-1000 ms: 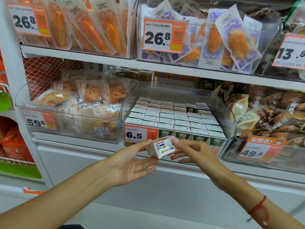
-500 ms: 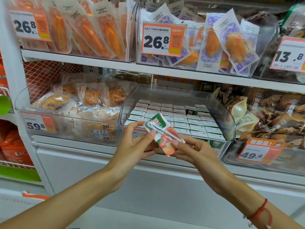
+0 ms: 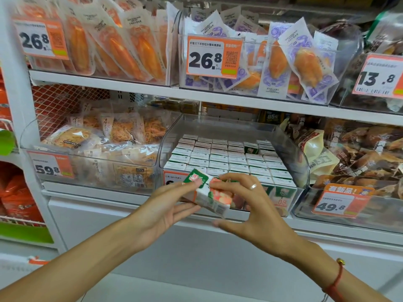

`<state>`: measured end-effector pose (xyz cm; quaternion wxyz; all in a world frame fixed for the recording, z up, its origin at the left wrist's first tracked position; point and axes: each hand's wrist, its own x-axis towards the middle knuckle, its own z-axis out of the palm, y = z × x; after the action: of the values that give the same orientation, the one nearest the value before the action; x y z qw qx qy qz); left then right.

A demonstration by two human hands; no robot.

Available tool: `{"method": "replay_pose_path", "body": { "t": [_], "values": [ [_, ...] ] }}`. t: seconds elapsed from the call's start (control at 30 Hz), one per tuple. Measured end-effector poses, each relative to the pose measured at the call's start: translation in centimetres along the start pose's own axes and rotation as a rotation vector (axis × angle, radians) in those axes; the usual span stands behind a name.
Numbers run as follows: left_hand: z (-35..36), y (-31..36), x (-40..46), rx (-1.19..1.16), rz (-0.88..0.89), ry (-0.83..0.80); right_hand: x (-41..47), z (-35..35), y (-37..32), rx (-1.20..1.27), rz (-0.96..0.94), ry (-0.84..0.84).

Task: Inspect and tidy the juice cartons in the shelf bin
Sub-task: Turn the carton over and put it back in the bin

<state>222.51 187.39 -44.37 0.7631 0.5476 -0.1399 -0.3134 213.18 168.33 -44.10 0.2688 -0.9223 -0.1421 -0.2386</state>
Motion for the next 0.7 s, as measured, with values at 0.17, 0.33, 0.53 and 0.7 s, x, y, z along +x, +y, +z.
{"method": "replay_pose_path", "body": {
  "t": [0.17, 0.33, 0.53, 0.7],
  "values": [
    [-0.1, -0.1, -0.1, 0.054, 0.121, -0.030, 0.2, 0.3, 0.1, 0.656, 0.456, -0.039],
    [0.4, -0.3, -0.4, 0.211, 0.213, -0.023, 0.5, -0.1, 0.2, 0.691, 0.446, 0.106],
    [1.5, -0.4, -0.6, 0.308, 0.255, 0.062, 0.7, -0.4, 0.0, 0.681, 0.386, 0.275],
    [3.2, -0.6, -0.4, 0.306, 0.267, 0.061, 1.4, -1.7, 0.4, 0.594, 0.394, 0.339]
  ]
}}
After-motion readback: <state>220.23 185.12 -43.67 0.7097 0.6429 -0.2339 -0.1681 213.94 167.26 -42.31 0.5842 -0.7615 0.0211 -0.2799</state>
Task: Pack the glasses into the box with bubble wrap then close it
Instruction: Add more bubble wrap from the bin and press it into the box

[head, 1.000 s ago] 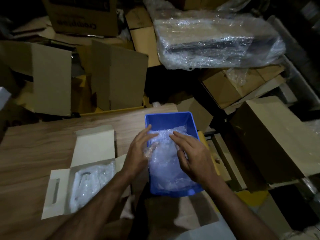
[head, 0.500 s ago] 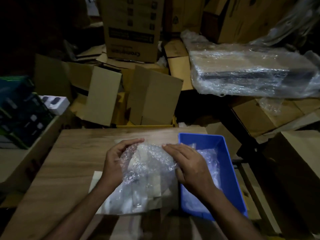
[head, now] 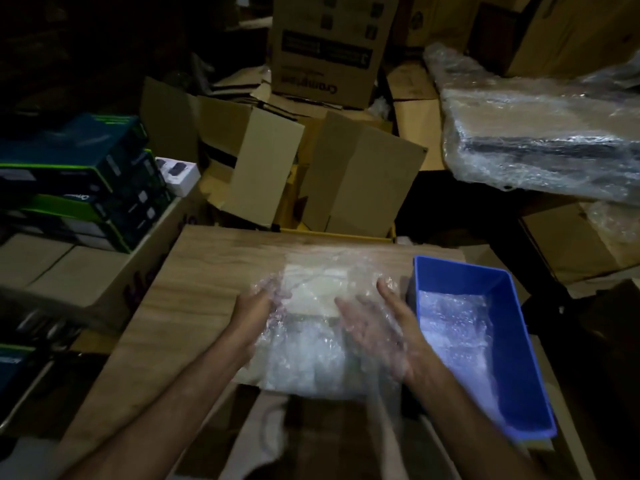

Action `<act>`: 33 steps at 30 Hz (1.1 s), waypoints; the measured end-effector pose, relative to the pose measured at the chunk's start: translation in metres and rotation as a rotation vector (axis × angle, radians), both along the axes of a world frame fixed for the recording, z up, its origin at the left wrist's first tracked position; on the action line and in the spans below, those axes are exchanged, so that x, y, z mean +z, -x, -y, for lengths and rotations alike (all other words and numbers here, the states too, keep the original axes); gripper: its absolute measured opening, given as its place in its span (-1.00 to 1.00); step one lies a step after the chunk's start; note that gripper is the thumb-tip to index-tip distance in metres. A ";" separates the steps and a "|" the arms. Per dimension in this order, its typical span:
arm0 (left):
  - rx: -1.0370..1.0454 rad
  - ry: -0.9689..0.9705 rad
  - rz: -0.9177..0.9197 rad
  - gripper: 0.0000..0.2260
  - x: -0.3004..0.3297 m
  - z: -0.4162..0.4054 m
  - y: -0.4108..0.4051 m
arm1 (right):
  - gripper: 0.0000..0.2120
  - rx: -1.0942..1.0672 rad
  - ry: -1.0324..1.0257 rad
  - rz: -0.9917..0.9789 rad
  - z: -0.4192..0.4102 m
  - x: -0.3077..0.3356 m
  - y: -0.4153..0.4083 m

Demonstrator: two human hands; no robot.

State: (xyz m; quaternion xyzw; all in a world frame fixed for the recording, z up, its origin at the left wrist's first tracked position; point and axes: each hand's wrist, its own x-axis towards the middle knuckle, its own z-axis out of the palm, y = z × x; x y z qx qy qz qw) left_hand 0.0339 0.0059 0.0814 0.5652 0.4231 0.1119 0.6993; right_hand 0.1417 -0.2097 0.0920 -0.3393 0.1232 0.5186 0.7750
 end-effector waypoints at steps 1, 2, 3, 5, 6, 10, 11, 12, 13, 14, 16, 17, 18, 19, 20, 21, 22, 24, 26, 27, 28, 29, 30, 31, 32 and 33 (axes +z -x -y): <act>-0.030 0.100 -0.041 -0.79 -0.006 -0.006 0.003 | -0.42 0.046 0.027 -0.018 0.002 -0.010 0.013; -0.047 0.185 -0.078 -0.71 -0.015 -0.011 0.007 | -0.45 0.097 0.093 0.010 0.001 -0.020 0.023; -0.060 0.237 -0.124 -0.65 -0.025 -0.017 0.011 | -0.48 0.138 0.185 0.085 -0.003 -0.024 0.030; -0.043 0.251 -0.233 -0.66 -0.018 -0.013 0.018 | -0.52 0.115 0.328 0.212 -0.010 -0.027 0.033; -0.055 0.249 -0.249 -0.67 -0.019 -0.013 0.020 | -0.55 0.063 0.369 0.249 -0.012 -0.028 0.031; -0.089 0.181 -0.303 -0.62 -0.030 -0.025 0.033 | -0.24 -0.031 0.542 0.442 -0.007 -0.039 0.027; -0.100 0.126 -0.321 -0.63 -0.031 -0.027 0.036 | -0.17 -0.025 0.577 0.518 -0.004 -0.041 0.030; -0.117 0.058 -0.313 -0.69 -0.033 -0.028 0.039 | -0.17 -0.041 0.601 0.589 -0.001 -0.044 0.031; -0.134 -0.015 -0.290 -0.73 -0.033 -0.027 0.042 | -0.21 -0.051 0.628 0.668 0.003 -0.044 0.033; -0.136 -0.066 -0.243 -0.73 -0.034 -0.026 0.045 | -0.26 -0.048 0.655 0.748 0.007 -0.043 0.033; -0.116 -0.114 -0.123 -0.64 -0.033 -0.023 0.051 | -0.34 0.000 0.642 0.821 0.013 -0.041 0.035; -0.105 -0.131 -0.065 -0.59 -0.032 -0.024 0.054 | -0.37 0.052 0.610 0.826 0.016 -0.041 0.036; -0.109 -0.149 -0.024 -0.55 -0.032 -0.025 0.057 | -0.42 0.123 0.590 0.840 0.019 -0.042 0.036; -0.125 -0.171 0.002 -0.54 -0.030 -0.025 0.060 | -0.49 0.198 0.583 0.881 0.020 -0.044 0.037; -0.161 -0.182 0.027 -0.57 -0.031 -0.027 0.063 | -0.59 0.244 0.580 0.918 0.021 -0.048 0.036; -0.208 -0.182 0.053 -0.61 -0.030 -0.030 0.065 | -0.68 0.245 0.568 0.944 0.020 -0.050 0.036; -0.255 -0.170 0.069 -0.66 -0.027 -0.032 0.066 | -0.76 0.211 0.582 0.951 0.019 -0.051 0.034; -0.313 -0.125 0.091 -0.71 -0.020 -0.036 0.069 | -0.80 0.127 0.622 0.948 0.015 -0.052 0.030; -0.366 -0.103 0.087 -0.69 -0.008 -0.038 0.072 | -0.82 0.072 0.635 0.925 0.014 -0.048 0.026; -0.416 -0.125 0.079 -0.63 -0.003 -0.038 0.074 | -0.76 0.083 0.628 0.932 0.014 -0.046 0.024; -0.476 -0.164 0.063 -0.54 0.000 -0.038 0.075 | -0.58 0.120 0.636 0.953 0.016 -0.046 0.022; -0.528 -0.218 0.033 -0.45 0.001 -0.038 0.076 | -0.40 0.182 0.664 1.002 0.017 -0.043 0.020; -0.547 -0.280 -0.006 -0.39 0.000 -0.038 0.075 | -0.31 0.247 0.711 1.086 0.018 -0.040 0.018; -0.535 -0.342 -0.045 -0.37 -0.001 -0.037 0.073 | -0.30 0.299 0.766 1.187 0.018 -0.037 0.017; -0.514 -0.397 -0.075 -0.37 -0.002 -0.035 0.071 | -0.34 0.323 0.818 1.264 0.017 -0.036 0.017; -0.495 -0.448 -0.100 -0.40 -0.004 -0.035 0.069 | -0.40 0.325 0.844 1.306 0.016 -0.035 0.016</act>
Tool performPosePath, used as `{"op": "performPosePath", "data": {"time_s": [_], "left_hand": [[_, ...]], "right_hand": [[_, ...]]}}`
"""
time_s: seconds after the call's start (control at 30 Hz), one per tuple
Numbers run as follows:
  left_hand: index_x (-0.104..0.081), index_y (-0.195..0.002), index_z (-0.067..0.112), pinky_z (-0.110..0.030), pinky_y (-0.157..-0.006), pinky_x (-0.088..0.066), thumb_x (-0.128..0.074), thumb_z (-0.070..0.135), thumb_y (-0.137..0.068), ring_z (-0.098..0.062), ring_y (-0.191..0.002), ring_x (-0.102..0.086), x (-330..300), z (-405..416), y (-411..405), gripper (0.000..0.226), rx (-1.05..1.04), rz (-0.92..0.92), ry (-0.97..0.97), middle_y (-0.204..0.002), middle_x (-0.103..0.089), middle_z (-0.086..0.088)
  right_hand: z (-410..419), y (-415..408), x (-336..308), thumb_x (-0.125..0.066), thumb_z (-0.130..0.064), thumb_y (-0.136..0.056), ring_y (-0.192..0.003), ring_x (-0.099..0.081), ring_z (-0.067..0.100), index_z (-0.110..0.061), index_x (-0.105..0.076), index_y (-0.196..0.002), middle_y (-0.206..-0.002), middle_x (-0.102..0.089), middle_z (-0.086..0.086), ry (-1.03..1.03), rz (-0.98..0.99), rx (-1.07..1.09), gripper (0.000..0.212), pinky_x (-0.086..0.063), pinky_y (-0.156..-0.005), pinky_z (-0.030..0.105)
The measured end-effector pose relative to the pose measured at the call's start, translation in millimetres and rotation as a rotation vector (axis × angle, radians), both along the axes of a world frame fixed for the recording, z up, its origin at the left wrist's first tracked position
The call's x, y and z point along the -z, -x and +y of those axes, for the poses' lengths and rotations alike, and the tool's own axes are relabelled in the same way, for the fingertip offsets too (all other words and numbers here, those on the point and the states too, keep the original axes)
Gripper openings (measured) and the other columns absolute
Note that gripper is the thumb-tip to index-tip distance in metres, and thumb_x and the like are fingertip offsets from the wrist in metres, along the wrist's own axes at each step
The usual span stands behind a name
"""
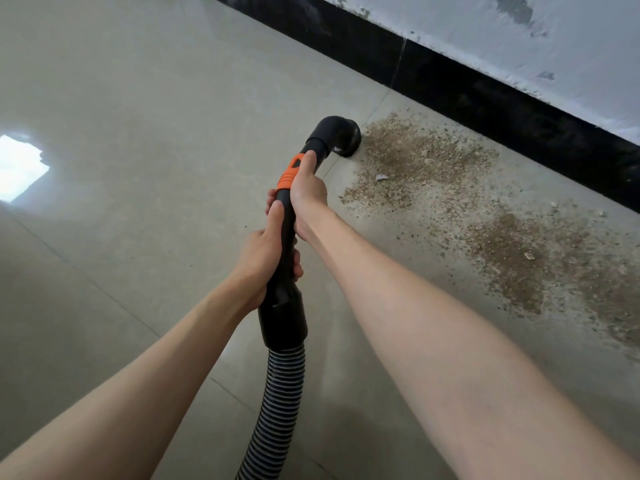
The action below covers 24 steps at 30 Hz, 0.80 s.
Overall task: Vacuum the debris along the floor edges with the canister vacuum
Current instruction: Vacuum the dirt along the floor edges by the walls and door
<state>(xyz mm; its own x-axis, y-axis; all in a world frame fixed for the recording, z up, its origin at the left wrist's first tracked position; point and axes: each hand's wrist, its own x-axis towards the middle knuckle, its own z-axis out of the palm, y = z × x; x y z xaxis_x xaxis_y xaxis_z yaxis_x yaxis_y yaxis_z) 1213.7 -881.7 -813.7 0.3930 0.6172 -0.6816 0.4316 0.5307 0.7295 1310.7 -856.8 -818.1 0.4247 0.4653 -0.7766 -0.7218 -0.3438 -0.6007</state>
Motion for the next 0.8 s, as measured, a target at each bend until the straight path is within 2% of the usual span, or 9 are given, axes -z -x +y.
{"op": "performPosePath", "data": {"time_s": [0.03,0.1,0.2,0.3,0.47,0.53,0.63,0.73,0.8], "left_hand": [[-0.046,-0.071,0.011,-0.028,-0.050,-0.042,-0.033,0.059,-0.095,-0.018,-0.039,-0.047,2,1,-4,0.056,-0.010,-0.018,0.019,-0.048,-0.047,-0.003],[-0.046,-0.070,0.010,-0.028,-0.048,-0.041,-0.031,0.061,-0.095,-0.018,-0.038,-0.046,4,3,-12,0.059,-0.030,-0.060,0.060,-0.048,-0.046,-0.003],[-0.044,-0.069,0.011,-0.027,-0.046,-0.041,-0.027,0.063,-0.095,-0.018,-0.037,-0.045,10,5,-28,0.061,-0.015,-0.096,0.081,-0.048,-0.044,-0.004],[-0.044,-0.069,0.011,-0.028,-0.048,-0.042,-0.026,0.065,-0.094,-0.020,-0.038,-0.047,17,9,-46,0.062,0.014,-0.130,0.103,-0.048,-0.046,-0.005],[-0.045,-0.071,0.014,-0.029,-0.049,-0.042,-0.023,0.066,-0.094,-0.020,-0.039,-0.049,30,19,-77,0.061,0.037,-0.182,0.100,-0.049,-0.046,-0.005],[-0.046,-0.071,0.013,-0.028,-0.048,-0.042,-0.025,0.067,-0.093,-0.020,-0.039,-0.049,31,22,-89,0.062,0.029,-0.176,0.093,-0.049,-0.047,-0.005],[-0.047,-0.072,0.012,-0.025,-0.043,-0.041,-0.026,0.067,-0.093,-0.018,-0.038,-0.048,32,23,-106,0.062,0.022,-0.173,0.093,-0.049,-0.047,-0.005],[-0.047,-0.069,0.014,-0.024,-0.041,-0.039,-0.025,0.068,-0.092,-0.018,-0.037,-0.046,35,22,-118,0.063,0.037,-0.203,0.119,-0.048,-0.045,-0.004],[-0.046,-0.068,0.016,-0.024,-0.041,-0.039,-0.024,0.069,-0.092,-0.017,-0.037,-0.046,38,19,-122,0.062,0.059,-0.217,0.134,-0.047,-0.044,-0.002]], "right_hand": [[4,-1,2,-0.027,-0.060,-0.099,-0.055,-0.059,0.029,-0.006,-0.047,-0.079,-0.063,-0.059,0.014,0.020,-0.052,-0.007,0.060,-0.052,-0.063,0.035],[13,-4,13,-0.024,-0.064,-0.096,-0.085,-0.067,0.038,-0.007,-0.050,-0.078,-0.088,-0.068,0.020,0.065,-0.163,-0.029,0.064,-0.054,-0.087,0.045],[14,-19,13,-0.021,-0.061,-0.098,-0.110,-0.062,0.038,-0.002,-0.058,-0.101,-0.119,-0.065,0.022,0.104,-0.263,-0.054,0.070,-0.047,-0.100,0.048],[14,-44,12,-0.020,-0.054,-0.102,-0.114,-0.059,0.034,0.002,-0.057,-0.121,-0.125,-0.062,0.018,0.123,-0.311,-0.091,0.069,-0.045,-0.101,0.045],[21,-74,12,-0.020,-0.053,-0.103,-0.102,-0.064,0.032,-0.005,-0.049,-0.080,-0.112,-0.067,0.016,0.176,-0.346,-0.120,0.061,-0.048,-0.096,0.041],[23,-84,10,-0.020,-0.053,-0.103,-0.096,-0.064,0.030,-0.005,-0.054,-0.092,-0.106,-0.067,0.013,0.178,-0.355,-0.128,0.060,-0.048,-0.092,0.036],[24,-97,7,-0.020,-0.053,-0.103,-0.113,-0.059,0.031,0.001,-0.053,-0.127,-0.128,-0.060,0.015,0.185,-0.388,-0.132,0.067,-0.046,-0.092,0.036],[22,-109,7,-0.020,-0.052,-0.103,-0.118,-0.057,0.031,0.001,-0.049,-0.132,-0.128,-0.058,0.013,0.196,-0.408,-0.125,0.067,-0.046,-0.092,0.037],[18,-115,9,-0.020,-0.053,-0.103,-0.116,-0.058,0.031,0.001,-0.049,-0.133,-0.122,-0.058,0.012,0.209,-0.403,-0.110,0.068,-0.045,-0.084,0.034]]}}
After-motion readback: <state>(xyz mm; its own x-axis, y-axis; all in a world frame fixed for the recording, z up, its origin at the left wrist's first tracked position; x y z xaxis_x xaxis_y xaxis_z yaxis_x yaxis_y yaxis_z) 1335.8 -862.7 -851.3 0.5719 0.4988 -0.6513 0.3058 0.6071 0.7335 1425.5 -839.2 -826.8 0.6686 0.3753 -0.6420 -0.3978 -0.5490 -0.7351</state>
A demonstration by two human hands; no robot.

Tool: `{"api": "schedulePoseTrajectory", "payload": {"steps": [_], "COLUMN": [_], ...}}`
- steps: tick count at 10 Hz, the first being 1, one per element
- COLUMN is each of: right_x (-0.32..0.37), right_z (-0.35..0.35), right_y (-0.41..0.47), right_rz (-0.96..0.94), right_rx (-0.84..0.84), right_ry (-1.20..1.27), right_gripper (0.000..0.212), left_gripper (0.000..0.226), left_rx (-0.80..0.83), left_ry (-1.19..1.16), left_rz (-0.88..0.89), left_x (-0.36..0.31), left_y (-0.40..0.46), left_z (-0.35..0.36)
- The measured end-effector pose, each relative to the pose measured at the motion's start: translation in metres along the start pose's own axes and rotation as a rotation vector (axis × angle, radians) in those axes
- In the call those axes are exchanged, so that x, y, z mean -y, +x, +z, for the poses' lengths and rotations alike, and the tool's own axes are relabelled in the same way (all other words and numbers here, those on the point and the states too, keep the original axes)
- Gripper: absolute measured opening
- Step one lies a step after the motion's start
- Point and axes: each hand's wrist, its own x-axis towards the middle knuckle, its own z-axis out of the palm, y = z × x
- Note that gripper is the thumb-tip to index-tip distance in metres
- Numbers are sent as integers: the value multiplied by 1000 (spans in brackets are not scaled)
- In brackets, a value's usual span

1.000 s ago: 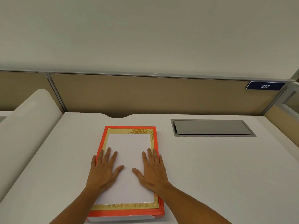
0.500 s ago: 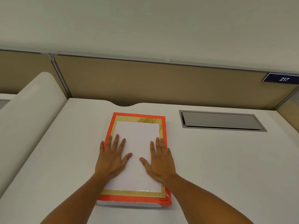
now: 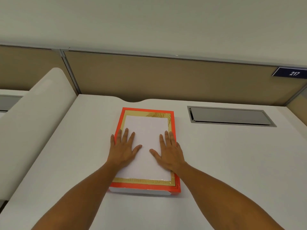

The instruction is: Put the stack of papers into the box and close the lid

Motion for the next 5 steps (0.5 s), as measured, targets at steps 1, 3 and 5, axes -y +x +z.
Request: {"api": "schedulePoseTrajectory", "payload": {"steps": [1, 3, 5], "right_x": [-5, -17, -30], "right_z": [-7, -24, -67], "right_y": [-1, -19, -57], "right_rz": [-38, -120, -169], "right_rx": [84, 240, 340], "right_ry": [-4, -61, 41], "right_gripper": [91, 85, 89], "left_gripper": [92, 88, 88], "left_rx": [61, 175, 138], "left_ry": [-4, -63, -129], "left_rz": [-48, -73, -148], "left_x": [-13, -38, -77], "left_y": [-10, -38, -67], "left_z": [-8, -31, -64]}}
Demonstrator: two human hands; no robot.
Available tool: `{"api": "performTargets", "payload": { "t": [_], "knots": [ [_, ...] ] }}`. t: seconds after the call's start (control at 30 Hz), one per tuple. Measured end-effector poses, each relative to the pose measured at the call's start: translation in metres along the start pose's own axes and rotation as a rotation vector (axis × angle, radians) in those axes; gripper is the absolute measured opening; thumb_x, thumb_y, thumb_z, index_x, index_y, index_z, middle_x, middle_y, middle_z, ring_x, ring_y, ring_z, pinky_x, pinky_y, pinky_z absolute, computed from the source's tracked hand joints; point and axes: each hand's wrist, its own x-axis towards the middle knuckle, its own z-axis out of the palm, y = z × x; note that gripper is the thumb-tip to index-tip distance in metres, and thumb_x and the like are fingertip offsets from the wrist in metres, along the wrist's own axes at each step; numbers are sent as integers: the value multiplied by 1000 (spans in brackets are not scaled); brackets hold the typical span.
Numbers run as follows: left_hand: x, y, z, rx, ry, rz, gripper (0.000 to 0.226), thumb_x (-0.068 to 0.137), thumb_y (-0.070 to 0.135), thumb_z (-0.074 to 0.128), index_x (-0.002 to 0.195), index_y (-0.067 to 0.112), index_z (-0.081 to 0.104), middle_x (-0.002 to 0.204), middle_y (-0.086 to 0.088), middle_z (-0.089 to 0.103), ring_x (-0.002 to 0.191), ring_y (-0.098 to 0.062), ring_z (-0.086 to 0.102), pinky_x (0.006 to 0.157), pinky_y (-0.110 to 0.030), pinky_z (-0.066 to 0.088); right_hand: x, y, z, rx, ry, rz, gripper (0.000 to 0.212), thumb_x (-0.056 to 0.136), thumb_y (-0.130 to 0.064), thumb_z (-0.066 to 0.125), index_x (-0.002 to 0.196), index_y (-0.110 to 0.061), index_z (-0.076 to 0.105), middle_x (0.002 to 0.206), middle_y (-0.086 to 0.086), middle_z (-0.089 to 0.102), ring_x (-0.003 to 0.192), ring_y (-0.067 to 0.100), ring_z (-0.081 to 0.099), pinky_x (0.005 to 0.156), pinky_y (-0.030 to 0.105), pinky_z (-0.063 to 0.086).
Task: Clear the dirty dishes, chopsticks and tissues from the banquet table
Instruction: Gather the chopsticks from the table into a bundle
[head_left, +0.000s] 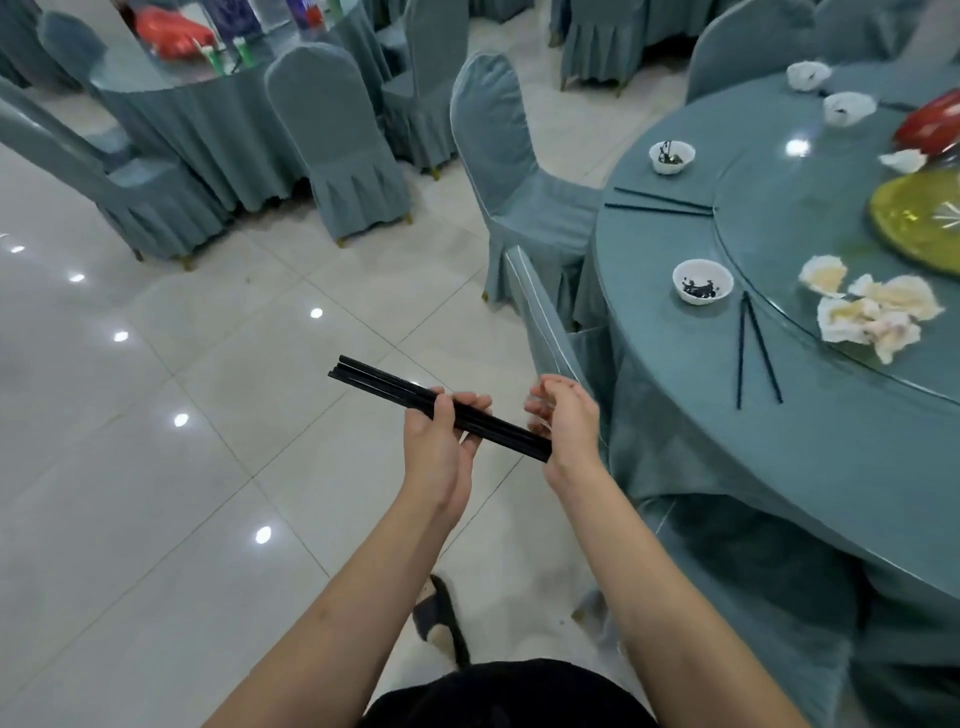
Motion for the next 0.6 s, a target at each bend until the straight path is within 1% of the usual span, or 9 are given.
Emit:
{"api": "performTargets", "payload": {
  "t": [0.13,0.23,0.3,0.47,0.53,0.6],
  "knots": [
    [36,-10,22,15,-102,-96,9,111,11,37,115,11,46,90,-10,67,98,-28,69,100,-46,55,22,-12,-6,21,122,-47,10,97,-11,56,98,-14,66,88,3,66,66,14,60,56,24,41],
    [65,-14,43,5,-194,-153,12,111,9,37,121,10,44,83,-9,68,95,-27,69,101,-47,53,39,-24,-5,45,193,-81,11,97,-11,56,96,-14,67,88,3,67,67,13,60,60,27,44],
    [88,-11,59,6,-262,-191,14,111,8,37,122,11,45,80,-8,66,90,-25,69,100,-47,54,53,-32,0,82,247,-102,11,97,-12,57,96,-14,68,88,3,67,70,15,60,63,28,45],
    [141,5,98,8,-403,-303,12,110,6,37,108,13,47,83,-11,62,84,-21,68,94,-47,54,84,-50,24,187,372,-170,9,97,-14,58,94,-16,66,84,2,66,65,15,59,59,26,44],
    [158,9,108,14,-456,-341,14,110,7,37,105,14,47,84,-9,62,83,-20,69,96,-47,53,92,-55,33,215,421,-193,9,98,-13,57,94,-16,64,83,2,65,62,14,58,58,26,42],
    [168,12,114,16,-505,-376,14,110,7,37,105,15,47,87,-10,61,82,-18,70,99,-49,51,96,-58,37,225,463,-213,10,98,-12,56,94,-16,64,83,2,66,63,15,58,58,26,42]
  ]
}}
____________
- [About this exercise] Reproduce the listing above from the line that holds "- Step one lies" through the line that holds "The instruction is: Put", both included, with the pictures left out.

- [Answer box]
- Step one lies a step after the motion's start
- Point and axes: each hand's wrist, its own x-axis towards the middle knuckle, its own z-axis out of the palm, y = z × x
- Note that gripper is the thumb-tip to index-tip distance in metres
- Numbers are sent as integers: the value multiplied by 1000 (spans in brackets are not scaled)
- In brackets, a value's usual span

1.000 s ago: 
0.500 s ago: 
now: 

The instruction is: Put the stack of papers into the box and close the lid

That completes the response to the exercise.